Свободы не вижу и воли,
В тюрьме я сижу ни за что.
Куда ни посмотришь – решетки,
Повсюду тюремный конвой.
Когда же я выйду на волю,
Когда ворочуся домой?
Вот слышу – этап собирают,
По камерам крики и гам:
«Ой, братцы, куда угоняют?»
«Поедем мы строить канал».
Мы ехали долго, нескоро,
Вдруг поезд как вкопанный встал.
Кругом только лес да болота —
Вот здесь будем строить канал.
Дорогу сложили мы быстро,
Она пролегла, как струна.
А груда костей заключенных
Вся кровью была полита.
И кровь эта алой струею
По рельсам стальным протекла.
А жизнь уркагана и вора
Окончилась здесь навсегда.
Придет еще, маменька, время,
Письмо ты получишь мое,
Получишь – и в обморок ляжешь,
Как вспомнишь про сына свово.
Ох, доля ты, горькая доля,
Как счастье мое далеко;
Свободы не вижу и воли,
В тюрьме я сижу ни за что.
Теоретически к полуночи все должно было закончиться, но подобные гулянки, где все упиваются до потери сознания, редко обходились без серьезных происшествий. Обычно они кончались разговорами на политические темы – по русской поговорке, «что у трезвого на уме, то у пьяного на языке». Рядом со своей комнатой я увидела драку двух молодых парней, один из которых, получив тумака, кричал:
– Это тебе дорого обойдется! Потому что ты пьян, а я нет, и ты должен знать, что я работаю в органах!
Этому парню было лет семнадцать, он жил на улице Транспортная, 11. Никогда бы не подумала, что он будет зарабатывать на жизнь, предавая своих друзей.
В январе 1948 года гигиеническое состояние яслей окончательно пришло в упадок. Старшую медсестру постоянно вызывала к себе Соколова. К нам пришла на работу новая сотрудница, Анна Михайловская, очаровательная молодая женщина, которую только что приняли в партию. От нее я узнала, как Кузьмину разносят на собраниях в Доме Советов. При этом заведующая продолжала делать все, чтобы избавиться от меня. В своих доносах она обращала особое внимание на то, что я отказывалась применять дисциплинарные методы, рекомендованные правилами, например ставить двухлетних детей по стойке «смирно» при входе в столовую. Ей доставляло удовольствие напоминать, что в моем паспорте стоял штамп «врага народа». Хотя доктор Соколова вполне ценила меня, все эти россказни в конце концов посеяли в ней сомнения. Она была преданной коммунисткой и не хотела брать на себя ответственность. 28 февраля меня уволили.

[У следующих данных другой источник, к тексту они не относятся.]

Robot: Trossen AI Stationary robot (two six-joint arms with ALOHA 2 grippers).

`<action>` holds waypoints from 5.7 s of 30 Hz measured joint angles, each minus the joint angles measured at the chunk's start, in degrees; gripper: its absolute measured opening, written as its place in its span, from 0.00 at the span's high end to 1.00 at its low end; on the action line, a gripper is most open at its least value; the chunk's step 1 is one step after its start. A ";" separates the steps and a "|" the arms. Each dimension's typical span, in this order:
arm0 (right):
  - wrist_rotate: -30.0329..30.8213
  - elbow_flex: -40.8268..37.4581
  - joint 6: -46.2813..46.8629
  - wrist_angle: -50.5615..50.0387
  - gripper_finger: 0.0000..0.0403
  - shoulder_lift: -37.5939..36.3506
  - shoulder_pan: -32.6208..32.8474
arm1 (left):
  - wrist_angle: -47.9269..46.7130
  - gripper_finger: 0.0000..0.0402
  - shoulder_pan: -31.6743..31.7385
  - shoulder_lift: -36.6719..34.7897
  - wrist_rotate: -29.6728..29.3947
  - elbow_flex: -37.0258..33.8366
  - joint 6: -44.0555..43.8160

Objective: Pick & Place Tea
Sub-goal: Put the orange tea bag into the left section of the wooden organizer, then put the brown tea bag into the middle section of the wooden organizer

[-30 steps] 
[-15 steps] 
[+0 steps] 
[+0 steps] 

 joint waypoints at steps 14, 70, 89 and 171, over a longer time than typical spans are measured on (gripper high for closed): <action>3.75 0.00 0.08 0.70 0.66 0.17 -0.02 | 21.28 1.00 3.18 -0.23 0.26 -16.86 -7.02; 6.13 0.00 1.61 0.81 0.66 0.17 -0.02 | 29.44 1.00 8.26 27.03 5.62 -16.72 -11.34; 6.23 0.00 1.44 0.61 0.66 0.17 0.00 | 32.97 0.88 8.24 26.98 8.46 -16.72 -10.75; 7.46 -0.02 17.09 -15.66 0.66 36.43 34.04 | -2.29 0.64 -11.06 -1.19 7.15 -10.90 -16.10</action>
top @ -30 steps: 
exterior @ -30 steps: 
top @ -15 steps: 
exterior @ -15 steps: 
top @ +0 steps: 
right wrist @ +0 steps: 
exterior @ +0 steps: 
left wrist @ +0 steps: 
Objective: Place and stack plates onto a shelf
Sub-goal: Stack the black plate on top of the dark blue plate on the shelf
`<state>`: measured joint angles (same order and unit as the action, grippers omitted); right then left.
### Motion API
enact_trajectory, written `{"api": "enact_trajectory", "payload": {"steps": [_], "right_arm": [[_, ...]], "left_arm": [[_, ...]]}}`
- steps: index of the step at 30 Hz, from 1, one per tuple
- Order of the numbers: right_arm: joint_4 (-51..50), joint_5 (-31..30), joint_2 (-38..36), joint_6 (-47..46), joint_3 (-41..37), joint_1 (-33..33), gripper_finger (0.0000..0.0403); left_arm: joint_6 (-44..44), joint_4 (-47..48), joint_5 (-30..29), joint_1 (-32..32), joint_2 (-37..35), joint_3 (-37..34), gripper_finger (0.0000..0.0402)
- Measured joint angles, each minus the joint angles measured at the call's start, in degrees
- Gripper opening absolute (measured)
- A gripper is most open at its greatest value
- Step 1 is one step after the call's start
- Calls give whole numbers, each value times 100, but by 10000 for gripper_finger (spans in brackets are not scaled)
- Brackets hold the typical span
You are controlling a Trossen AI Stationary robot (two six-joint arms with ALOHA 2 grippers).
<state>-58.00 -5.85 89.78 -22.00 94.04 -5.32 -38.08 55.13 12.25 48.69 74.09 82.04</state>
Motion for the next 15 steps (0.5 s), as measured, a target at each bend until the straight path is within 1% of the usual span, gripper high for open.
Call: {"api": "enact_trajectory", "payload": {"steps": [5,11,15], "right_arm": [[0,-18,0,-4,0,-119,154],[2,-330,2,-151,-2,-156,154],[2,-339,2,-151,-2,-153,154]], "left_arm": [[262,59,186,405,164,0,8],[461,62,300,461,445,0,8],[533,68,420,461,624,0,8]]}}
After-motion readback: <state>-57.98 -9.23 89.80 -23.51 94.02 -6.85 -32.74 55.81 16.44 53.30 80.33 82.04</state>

Так в очередной раз я оказалась без работы.
12. Хлеб наш насущный
Среди матерей, приводивших детей в ясли, было много тех, кого я знала еще по 2-му лаготделению. Мой уход сильно огорчил их: они знали, что я всегда готова внимательно выслушивать их сетования, ни в чем их не упрекая. Эти мамаши решили отплатить Кузьминой за мое увольнение.